Will KEEP Ever Reach the $5 Mark?
At the moment, that seems unlikely and we may not see a $5 KEEP token soon. Except for YouTuber Finance Element who believes the token could hit $5 by August, many predictions are not pointing at Keep reaching that price tag anytime soon. However, the crypto market is a crazy place to be and the unexpected often happens.
Is the KEEP Token Likely to Crash?
Recent updates about the KEEP token have been positive mostly derived from news of the merger with NuCypher to listing on major well-known exchanges. It seems the token is gaining solid footing that will see any news of crashing unlikely. Except something dramatic occurs negatively, this token doesn’t look like it will crash.
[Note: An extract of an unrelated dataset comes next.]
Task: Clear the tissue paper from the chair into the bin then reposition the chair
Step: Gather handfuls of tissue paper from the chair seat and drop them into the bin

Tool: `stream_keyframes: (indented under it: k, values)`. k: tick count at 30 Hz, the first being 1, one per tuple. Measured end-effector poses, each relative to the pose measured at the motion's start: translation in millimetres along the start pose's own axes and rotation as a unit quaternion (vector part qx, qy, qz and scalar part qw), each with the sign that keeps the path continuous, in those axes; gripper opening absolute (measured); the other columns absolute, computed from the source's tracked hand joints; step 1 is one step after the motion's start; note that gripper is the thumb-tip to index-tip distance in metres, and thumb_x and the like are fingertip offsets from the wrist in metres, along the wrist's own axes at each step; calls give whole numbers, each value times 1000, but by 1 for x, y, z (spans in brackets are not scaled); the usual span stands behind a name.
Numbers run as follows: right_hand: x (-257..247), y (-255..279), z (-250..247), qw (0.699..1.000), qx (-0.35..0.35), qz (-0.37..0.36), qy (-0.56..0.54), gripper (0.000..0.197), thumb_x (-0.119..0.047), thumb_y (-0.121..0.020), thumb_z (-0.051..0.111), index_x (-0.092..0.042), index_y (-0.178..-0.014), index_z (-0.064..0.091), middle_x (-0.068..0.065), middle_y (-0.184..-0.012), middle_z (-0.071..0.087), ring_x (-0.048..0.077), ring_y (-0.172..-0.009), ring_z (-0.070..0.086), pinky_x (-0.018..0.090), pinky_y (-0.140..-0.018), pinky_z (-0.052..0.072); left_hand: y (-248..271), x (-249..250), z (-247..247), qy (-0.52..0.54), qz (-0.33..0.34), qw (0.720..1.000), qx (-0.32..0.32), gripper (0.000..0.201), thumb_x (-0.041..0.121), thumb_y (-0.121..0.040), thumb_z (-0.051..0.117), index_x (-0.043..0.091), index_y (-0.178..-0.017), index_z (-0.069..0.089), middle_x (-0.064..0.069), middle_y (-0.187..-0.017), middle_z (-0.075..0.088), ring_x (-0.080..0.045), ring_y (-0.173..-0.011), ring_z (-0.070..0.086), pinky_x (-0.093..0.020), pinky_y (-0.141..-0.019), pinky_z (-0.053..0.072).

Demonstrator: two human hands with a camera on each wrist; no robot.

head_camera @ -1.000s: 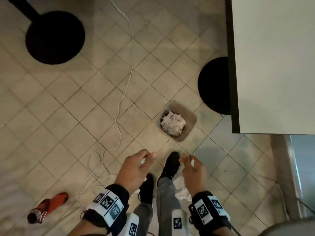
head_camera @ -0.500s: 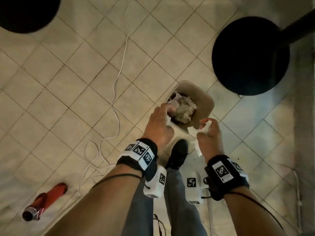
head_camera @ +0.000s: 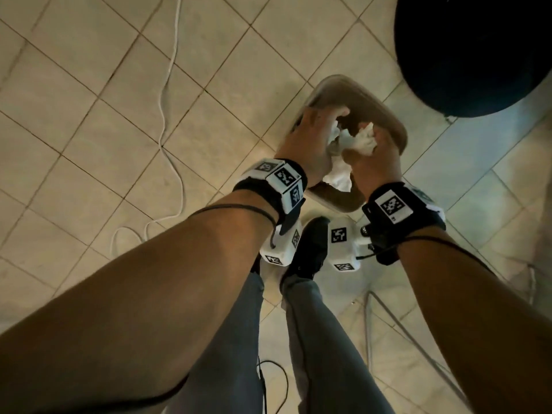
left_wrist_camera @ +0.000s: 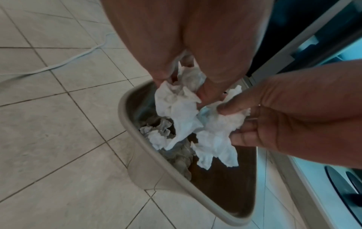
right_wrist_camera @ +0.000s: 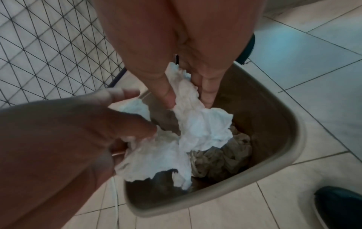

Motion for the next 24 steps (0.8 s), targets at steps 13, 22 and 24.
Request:
stream_keyframes:
  k: [13,22,24]
  values:
    - [41,45,0,989,-128,66,-26,35,-46,-64,66,-61,-96,62,-14,-118,68,15,-113,63,50,-101,49,48,-4,-22,34,11,999,-41,63,9,-85,62,30,-142,44,-2,-146,46,-23,-129,50,-43,-104,48]
    - [76,177,-57,970,-205,87,95,26,-24,-90,62,-32,-114,67,-6,-103,72,13,-93,66,32,-88,53,219,-24,-85,11,-160,983,-94,49,7,-92,62,32,-133,54,8,-124,62,-11,-106,60,-33,-95,53]
    - [90,205,-71,969,-201,103,100,22,-24,-89,62,-39,-105,66,-4,-104,73,17,-95,68,39,-90,55,259,-30,-91,-24,-190,974,-122,43,9,-91,62,39,-123,56,12,-114,64,-8,-101,61,-29,-90,52]
Point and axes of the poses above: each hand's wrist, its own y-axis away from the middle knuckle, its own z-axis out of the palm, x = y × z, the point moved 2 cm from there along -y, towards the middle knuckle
Could KEEP Be a Scam Token?
There is nothing to indicate the KEEP token is a scam. The protocol has opened itself to auditing and even its first product tBTC was audited. If it was a scam token, it would have likely been found out by now and the idea of merging with another protocol will not be possible not to talk of getting listed on reputable exchanges.
Is Keep Network (KEEP) Dead?
If data privacy is the world’s focus—and a growing concern considering the blatant intrusion by the establishment– then the Keep Network is not dead.
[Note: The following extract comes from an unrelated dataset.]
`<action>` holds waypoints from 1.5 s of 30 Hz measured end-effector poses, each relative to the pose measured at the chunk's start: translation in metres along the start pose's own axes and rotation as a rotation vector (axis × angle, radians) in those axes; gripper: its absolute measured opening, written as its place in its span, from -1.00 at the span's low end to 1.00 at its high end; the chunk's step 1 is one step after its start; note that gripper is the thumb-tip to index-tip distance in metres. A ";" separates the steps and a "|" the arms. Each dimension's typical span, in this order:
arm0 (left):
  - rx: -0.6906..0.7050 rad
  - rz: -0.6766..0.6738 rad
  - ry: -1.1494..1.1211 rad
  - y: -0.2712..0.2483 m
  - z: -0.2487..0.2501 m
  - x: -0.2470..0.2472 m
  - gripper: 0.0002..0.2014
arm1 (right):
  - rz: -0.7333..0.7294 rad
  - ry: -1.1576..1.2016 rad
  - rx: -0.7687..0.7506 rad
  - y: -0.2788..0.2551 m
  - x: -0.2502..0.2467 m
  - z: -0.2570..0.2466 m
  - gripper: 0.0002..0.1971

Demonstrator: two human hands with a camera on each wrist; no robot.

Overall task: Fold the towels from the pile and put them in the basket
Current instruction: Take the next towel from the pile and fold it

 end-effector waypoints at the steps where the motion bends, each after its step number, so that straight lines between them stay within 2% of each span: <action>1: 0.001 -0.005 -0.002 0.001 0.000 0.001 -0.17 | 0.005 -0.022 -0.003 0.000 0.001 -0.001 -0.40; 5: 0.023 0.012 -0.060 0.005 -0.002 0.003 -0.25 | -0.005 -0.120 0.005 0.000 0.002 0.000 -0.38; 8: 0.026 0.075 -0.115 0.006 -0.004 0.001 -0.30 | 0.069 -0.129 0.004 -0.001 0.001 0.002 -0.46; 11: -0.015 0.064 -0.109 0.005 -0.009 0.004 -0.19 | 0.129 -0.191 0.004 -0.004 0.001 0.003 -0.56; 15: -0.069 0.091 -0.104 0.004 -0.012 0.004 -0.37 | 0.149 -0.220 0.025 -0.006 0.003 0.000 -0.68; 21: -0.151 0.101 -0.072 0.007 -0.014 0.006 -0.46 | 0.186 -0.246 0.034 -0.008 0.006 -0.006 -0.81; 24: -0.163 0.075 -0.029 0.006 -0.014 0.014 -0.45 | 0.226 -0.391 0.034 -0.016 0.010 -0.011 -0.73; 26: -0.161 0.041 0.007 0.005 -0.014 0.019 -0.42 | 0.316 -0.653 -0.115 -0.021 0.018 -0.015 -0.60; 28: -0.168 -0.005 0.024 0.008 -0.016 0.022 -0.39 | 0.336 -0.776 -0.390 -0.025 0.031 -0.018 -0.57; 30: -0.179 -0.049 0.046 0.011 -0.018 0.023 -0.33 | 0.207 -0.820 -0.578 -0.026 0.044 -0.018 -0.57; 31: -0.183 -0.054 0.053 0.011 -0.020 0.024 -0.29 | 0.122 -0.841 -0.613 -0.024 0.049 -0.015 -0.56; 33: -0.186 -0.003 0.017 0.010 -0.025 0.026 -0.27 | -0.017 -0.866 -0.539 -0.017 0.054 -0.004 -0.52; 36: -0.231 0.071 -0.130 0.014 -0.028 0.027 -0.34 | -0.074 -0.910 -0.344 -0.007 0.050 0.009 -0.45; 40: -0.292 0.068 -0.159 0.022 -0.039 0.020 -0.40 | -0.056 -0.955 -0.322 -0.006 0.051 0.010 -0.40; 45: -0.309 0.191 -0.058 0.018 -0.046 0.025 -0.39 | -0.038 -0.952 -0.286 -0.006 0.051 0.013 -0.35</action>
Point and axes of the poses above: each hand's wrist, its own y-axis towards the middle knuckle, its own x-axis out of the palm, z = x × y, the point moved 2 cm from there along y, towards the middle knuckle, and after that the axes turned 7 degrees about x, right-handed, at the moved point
If anything, KEEP is not only one of the top-performing assets in the last year of trading but also the most liquid, judging from the number of exchanges.
Their innovation of securing critical data in off-chain containers called “keeps” deriving security from public ledgers makes it unique—a difference breathing life into the project and KEEP tokens.
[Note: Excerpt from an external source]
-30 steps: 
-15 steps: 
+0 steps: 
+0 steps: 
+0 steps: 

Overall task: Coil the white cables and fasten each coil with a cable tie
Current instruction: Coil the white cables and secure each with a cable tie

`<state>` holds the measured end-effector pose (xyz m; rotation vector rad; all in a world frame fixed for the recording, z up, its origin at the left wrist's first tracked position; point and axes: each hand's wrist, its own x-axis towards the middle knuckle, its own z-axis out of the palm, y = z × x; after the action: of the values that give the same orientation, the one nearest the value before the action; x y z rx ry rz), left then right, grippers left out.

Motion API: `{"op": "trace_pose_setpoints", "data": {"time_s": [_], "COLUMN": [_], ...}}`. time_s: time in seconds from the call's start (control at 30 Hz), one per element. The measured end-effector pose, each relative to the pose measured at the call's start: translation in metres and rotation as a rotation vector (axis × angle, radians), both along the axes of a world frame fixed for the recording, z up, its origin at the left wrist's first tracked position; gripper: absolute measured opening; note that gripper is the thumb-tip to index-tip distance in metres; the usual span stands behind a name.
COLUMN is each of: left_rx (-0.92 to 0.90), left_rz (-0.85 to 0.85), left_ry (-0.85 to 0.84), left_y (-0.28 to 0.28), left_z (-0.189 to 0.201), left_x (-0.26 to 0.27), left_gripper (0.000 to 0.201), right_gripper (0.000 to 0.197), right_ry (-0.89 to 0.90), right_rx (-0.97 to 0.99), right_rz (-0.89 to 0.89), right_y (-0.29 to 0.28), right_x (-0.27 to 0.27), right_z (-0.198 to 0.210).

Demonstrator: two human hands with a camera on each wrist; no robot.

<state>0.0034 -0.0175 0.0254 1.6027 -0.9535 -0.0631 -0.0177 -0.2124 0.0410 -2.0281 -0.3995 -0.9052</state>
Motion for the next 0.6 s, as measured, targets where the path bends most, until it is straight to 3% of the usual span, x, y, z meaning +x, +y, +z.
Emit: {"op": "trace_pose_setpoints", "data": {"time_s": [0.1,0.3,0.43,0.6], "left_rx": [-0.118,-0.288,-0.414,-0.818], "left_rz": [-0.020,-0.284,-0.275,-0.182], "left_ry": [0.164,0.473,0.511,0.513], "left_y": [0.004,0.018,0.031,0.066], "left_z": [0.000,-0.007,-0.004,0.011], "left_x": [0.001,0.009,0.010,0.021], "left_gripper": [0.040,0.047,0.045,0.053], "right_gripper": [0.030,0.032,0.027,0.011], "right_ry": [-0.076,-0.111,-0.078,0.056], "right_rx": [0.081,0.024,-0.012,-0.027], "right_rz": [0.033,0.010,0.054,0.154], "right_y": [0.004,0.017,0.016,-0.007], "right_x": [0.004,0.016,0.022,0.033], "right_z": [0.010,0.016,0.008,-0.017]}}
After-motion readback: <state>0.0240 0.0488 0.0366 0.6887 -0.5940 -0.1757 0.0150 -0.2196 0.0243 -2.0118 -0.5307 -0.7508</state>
Where to Buy the KEEP Token?
Apart from buying Keep from exchanges where it is already listed, you can get Keep through staking on the protocol. Also, you can earn Keep by taking part in events like Playing for Keeps. This event allows you to learn staking on Keep then winning Keep as a reward for your contribution to the Keep community.
The recent announcement of listing on Binance and Coinbase means you can buy Keep on the following exchanges: Curve, Balancer, Binance, Coinbase, Kraken, Uniswap, Matcha, and Mooniswap.
Is KEEP a Good Investment – Conclusion
The KEEP token seems to have good potential owing to the value that the Keep protocol provides. The uniqueness of some of the key features of the protocol such as the Keep random beacon and the inability of signers to have the keys can help propel the KEEP token to a better standing in the market. As the protocol finds and develops more use cases, it is expected that the value of the token will rise. The recent announcement of a merger between NuCypher and Keep can help it find and develop more use cases.
A close evaluation of the market will help you analyze if the token is worth adding to your portfolio. The predictions that we have seen so far suggest caution when dealing with the token. As we have seen that analysts have opposing views and predictions on the direction, the token will take. However, that could change if the recent moves by the Keep protocol play out well. We have seen predictions change based on what the market says and that could happen with Keep too. However, present statistics suggest you do your diligent research before investing and adding the KEEP token to your portfolio.